Thoughts On The Sugar Ants That Have Invaded My Home

  • Trump’s right: I need a wall.
  • Zika?
  • WD-40 will certainly work as a pesticide.
  • If I befriend them, I get to be an Avenger.
  • What if, instead of ants, they were ghost ants?
  • Maybe that’s what they book is about.
  • Common in South Florida, sugar ants are less than a millimeter long and easily defeated; there are ants four inches long with giant pincers that spray acid out of their assholes, so I should count my ant-related blessings.
  • Technically, ants are not insects: they’re antrachnids.
  • The Myrmidon Extraction is a great name for a book your father would read.
  • Really fancy ants pronounce the name of their species Ahhnt.
  • Arson is always an option. (And that’s a good tip for the younger Enthusiasts: sometime, you just have to light a match.)
  • What if these ants are narcs, man?
  • I need to tell these sugar ants that this is a stevia house, and they will find no genuine sugar within these walls.

The Internet Police, They Live Inside Of My Mac

Internet-police

Maybe you should get a proxy if you’re gonna keep torrenting movies.

I didn’t think they’d notice.

Was it one of those dopey superhero movies?

Yeah.

A Marvel movie?

Yeah.

Marvel that’s owned by Disney?

Yeah.

You thought Disney wasn’t paying attention?

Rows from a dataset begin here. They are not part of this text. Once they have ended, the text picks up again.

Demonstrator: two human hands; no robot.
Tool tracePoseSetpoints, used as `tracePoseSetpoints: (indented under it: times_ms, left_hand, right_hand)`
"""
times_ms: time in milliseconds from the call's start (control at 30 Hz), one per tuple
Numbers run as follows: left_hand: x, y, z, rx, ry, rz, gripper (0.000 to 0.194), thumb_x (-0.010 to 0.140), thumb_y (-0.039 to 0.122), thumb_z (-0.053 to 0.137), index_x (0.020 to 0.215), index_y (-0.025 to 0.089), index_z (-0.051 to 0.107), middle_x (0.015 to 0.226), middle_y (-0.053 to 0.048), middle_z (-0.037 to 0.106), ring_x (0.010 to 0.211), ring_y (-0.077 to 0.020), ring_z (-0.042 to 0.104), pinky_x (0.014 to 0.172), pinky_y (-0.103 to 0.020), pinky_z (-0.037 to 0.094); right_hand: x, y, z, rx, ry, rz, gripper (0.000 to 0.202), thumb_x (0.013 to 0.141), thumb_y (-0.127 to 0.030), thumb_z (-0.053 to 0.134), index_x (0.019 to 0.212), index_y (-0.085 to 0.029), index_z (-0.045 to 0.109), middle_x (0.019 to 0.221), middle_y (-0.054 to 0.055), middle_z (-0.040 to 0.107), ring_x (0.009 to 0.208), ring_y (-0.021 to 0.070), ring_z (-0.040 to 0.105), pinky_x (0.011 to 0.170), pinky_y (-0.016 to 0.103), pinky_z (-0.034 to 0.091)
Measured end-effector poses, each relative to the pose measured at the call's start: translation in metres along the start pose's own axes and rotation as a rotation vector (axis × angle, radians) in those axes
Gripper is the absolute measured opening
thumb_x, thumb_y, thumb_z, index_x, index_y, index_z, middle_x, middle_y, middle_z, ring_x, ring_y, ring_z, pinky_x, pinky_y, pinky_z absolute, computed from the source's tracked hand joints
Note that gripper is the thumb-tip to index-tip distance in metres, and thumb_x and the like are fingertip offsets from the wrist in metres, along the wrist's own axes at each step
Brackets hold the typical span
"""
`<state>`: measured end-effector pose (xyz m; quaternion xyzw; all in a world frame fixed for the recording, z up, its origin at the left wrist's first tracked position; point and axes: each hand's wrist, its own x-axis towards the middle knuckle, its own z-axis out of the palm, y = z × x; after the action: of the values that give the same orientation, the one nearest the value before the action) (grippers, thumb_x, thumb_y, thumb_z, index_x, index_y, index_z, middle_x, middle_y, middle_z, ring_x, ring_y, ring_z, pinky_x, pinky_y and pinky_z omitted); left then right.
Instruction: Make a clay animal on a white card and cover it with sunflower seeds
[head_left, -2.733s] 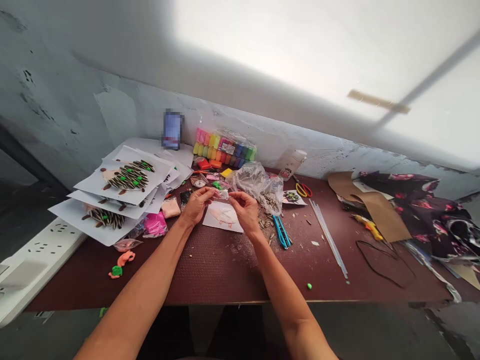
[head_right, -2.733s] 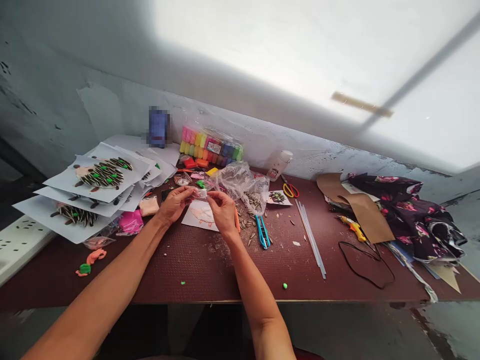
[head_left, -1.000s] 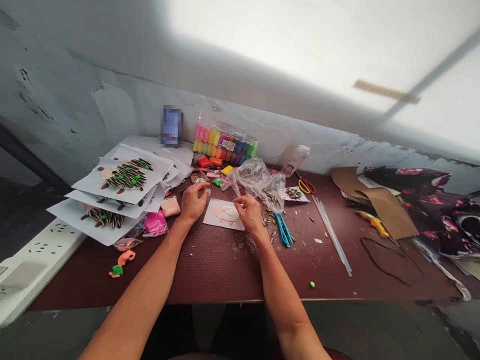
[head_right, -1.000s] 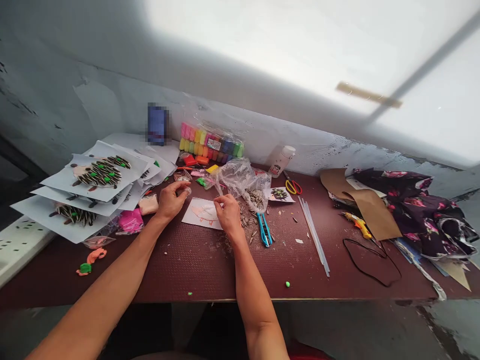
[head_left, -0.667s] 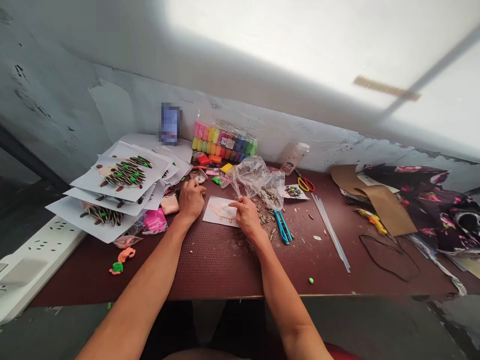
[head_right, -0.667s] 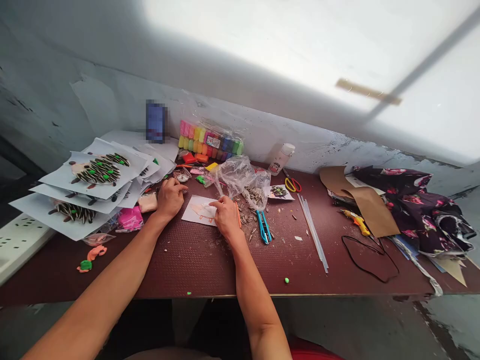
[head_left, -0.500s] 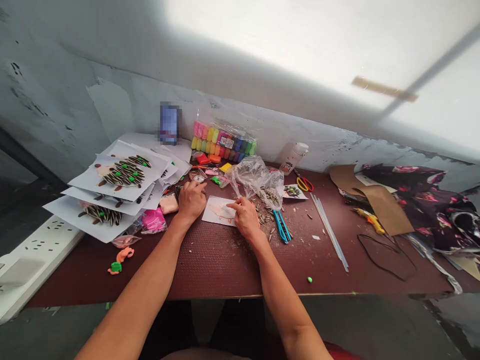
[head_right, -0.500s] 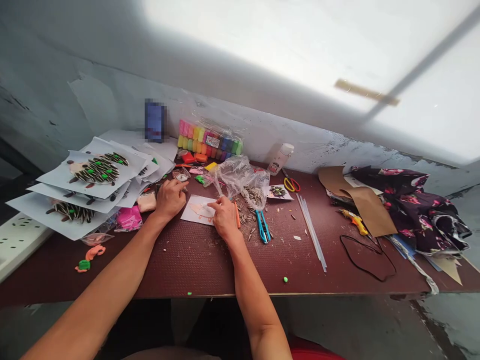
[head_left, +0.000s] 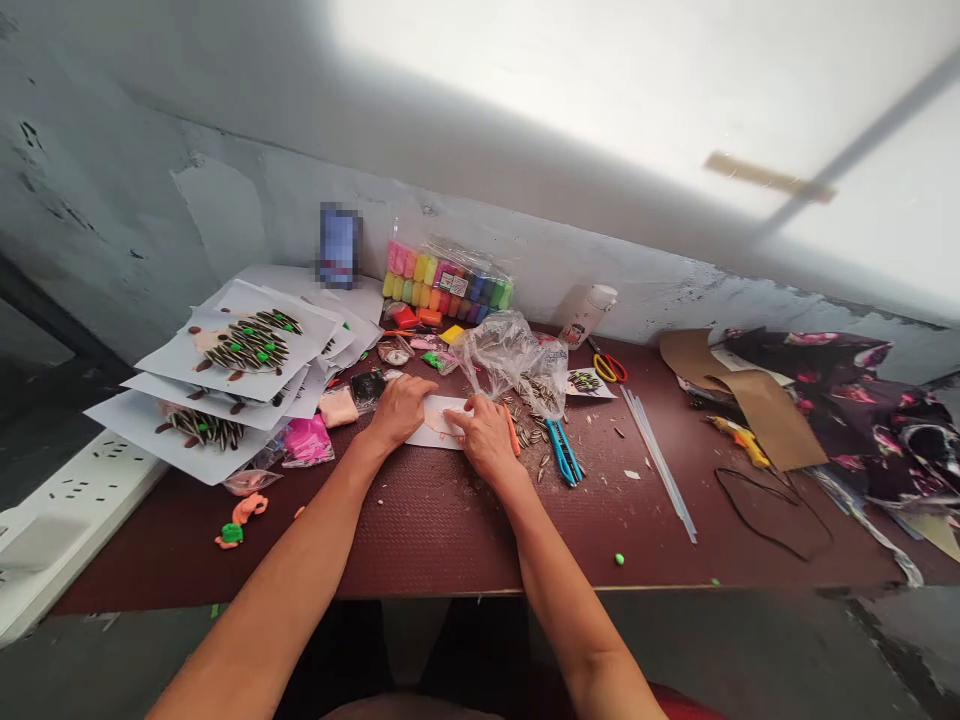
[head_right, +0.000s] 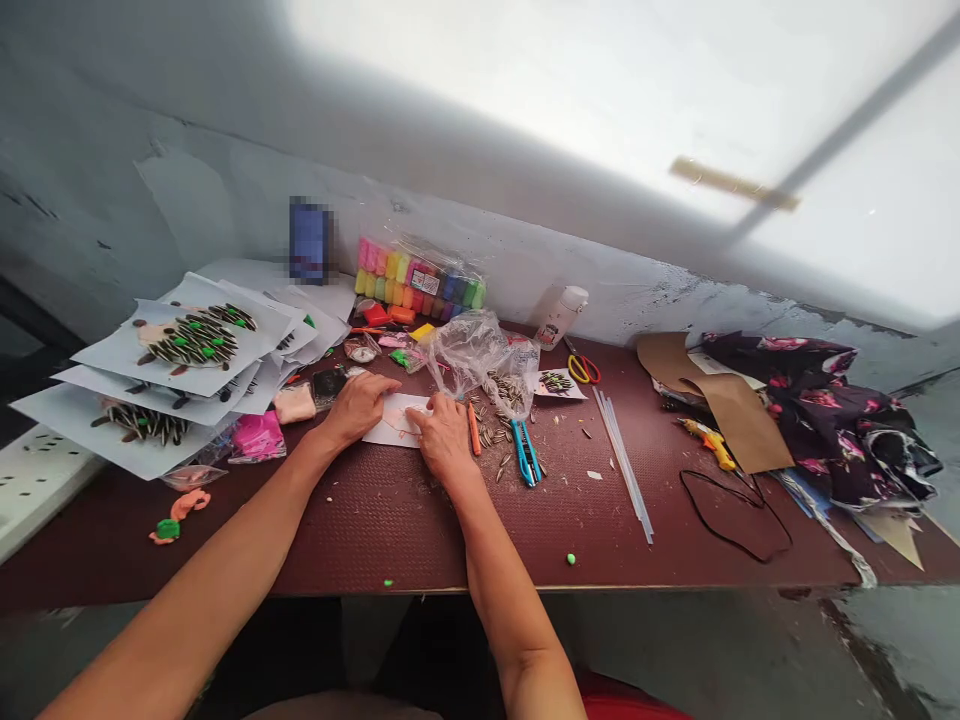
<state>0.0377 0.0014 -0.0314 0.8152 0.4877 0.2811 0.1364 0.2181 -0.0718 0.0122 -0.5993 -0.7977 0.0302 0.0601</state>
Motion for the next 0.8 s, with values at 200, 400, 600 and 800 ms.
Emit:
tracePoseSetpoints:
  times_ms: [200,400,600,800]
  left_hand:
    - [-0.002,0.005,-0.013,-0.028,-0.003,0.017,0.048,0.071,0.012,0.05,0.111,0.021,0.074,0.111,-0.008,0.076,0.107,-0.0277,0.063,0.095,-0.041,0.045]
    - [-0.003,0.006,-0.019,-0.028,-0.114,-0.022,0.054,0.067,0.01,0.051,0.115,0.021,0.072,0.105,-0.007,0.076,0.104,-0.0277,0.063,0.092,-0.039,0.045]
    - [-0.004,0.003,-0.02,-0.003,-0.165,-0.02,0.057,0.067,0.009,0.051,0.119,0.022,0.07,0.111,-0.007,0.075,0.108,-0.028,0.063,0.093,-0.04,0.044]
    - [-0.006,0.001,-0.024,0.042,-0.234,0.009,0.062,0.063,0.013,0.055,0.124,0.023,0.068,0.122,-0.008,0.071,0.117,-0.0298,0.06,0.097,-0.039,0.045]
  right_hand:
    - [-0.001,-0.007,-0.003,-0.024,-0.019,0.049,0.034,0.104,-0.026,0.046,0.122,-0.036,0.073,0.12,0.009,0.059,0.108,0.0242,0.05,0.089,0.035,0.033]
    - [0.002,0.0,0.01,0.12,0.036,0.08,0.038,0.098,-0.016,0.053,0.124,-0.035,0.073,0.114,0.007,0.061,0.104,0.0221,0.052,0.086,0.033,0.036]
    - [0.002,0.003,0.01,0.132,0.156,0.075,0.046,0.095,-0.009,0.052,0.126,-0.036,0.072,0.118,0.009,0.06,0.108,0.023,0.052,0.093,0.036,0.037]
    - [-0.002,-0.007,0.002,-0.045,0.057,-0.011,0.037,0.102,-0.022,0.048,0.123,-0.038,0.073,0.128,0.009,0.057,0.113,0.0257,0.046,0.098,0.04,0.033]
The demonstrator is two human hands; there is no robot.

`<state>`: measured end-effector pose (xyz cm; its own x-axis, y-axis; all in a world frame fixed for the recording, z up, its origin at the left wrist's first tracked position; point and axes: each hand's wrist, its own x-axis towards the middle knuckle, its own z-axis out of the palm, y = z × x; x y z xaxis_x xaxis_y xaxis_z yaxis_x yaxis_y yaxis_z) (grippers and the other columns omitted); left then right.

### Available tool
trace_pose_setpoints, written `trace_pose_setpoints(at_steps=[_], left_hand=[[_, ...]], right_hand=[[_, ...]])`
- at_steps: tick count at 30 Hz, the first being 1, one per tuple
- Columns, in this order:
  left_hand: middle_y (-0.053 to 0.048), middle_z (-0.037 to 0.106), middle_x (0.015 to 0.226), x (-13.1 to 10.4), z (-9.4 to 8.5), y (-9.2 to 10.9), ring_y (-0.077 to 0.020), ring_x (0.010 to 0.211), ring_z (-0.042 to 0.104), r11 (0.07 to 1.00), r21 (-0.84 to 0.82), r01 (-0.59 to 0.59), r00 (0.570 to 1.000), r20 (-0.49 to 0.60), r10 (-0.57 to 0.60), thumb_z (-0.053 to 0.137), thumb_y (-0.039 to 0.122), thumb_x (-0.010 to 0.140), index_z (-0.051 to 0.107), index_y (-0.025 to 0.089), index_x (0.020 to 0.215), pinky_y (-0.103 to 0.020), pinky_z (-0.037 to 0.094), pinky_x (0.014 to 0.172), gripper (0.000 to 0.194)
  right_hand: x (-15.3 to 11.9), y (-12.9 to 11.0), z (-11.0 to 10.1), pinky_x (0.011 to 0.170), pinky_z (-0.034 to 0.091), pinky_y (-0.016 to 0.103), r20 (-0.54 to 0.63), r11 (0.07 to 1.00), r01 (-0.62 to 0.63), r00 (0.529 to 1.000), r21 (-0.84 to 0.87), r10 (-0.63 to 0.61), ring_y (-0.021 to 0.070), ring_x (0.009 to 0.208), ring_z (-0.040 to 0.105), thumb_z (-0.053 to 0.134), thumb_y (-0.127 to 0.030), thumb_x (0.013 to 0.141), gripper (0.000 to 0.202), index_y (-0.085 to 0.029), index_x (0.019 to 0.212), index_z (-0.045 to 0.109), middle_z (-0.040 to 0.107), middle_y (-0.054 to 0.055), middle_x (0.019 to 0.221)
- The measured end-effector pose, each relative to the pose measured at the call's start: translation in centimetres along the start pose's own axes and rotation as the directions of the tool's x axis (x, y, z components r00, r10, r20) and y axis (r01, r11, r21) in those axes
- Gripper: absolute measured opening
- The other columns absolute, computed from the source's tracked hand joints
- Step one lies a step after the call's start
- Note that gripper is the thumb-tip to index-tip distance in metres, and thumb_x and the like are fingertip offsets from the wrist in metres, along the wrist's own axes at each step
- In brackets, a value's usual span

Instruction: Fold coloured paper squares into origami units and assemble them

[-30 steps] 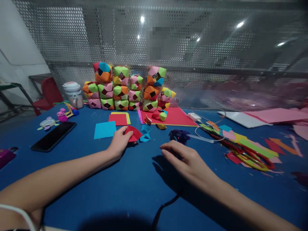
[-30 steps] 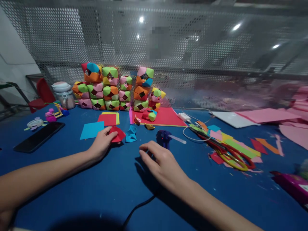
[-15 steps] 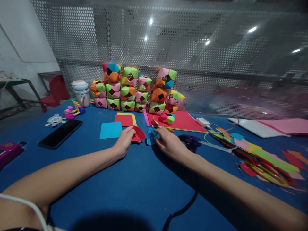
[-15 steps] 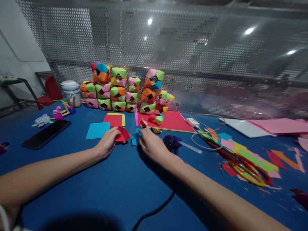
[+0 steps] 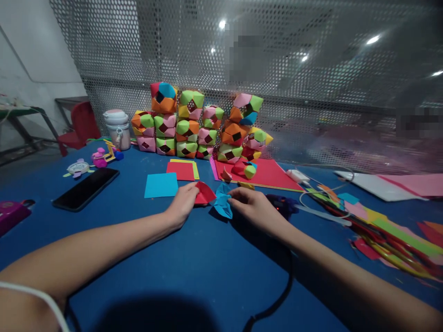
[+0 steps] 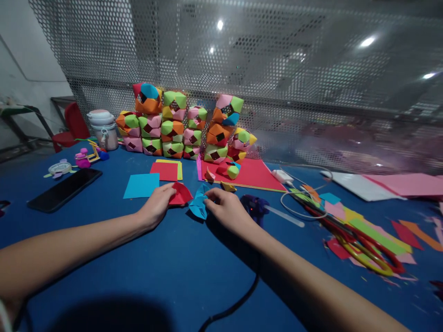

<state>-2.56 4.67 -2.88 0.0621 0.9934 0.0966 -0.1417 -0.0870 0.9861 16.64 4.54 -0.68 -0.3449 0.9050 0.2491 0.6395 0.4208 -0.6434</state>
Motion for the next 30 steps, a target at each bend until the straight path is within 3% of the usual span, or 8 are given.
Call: trace_pose_setpoints(at_steps=[4,8,12,18,26,30], left_hand=[[0.0,0.058,0.068,-0.2,0.0,-0.2,-0.0119,0.061,0.048,0.998,0.065,0.009,1.0,0.025,-0.01,0.044,0.018,0.071,0.06,0.014,0.073,-0.023,0.038,0.058,0.017],[0.0,0.058,0.072,-1.1,0.6,-0.1,-0.0125,0.067,0.048,0.999,0.029,0.027,0.992,0.119,-0.03,0.046,0.02,0.072,0.061,0.014,0.08,-0.023,0.038,0.062,0.018],[0.0,0.055,0.073,-2.5,1.7,0.8,-0.0118,0.068,0.048,0.987,-0.083,0.138,0.966,0.23,-0.116,0.049,0.022,0.073,0.059,0.014,0.077,-0.023,0.039,0.066,0.013],[0.002,0.052,0.075,-3.4,2.4,1.8,-0.01,0.072,0.049,0.952,-0.162,0.259,0.95,0.218,-0.222,0.054,0.024,0.073,0.058,0.016,0.073,-0.022,0.04,0.069,0.009],[0.001,0.053,0.079,-3.4,2.4,1.8,-0.01,0.072,0.05,0.956,-0.144,0.256,0.943,0.257,-0.213,0.049,0.02,0.075,0.063,0.017,0.089,-0.022,0.041,0.067,0.02],[0.001,0.053,0.074,-3.4,2.2,1.6,-0.0094,0.062,0.047,0.989,0.071,0.127,0.956,0.258,-0.141,0.054,0.024,0.075,0.063,0.017,0.095,-0.022,0.039,0.059,0.023]], right_hand=[[-1.0,-0.8,-0.4,0.053,0.04,0.024,0.026,0.971,-0.088,0.996,0.222,0.085,0.0122,0.057,0.051,0.054,-0.037,0.077,0.021,-0.017,0.08,0.06,0.059,0.0,0.066],[-1.5,-1.7,0.0,0.055,0.04,0.025,-0.034,0.944,-0.065,0.996,0.325,0.081,0.0124,0.058,0.05,0.055,-0.038,0.076,0.021,-0.017,0.077,0.058,0.056,-0.001,0.065],[-1.4,-1.7,1.0,0.054,0.039,0.025,-0.129,0.964,-0.028,0.99,0.264,0.064,0.0127,0.058,0.048,0.053,-0.036,0.077,0.017,-0.019,0.074,0.054,0.054,-0.001,0.064],[-1.4,-0.9,1.9,0.053,0.036,0.024,-0.197,0.987,0.021,0.98,0.16,0.011,0.0114,0.055,0.045,0.052,-0.028,0.076,0.011,-0.02,0.069,0.048,0.05,-0.003,0.061],[-1.6,-1.0,2.0,0.052,0.033,0.024,-0.163,0.983,-0.046,0.984,0.177,0.076,0.0113,0.054,0.042,0.05,-0.029,0.076,0.015,-0.021,0.065,0.044,0.046,-0.004,0.059],[-1.6,-1.3,2.1,0.052,0.033,0.024,-0.172,0.983,-0.041,0.983,0.177,0.072,0.0112,0.054,0.042,0.051,-0.031,0.077,0.019,-0.021,0.064,0.043,0.046,-0.004,0.058]])
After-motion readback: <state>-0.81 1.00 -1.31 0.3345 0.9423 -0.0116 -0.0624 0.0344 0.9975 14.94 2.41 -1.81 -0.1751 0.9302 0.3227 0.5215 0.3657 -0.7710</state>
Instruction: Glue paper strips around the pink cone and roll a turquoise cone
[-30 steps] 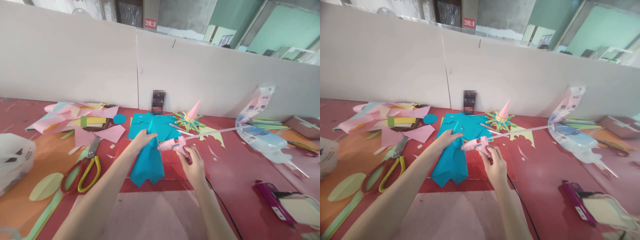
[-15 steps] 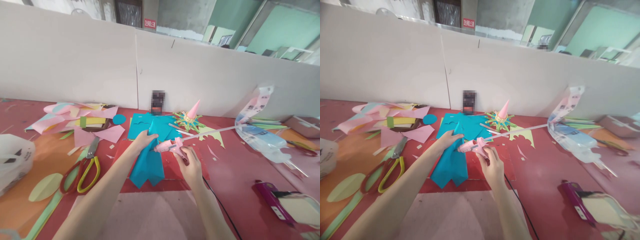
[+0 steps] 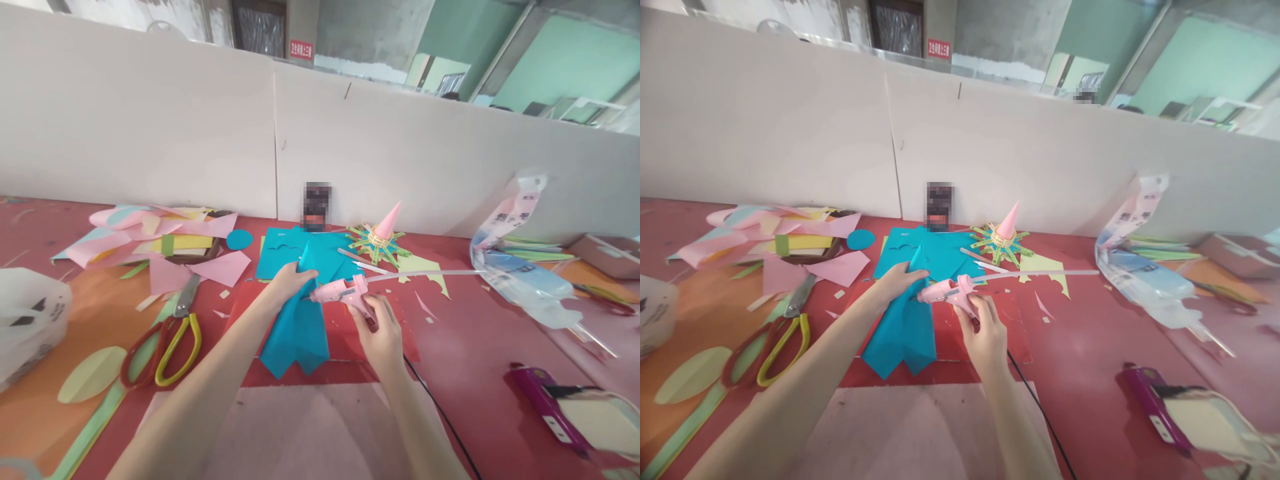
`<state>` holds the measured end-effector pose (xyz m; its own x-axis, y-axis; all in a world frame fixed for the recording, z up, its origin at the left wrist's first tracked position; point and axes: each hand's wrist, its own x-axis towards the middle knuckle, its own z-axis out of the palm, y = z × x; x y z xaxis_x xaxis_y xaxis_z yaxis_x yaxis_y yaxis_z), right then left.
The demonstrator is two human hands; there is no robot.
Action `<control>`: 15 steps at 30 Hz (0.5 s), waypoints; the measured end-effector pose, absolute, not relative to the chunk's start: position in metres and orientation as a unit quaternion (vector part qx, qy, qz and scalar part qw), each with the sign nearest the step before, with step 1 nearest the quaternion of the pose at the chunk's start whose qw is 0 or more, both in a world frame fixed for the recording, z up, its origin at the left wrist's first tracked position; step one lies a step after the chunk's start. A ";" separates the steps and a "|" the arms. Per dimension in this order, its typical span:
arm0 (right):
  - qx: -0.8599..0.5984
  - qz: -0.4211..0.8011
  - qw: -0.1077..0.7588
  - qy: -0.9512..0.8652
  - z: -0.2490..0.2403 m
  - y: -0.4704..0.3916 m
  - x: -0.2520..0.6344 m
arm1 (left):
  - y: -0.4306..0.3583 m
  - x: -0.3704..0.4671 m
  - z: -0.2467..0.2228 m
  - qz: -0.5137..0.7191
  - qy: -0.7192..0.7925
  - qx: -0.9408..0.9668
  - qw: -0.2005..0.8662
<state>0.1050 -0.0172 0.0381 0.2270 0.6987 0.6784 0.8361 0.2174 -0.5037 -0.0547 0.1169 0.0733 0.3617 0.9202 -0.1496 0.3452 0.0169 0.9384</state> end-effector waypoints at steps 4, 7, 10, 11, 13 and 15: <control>-0.619 -0.081 0.478 -0.619 0.038 -0.018 0.106 | 0.117 -0.054 0.073 0.271 0.499 0.642 0.514; -0.621 -0.093 0.486 -0.609 0.039 -0.017 0.107 | 0.116 -0.053 0.071 0.277 0.493 0.639 0.522; -0.619 -0.089 0.487 -0.609 0.039 -0.017 0.108 | 0.116 -0.053 0.069 0.281 0.484 0.650 0.515; -0.619 -0.087 0.485 -0.611 0.040 -0.018 0.109 | 0.116 -0.053 0.069 0.281 0.484 0.652 0.512; -0.619 -0.085 0.482 -0.615 0.040 -0.018 0.109 | 0.117 -0.054 0.069 0.283 0.484 0.648 0.516; -0.618 -0.082 0.482 -0.616 0.040 -0.018 0.109 | 0.117 -0.055 0.070 0.283 0.483 0.638 0.529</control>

It was a holiday weekend. I figured their lawyers were barbecuing.

Disney’s lawyers can barbecue and sue people at the same time. Get smarter, please.

Yeah.

What’d you watch?

The Ant-Man movie with Paul Rudd.

How was it?

If you’ve ever seen a movie before, you know every beat of the film within the first 30 seconds. Possibly the most predictable story I’ve ever seen. You know those 60’s spy spoofs like In Like Flynn and those Matt Helms films with Dean Martin, and how they’re played so straight that you can’t tell they’re comedies 40 years on?

Okay.

Ant-Man is like that. It’s essentially a parody of the superhero plot, but played perfectly straight. There’s the missing wife, and the ragtag team, and the daddy issues, and the villain wearing the evil version of the hero’s suit, and the kid in peril. Plus, there’s the bit where the mentor tells the hero, “Don’t do this thing, or the universe will explode,” and you know that during the final fight, the hero will have to do that thing.

Cross the streams.

Right. Here, it’s “going sub-molecular,” whatever the hell that means.

How was Paul Rudd?

He was Paul Rudd.

Good review.

Well, Siskel and Ebert are gone; someone has to fill the gap.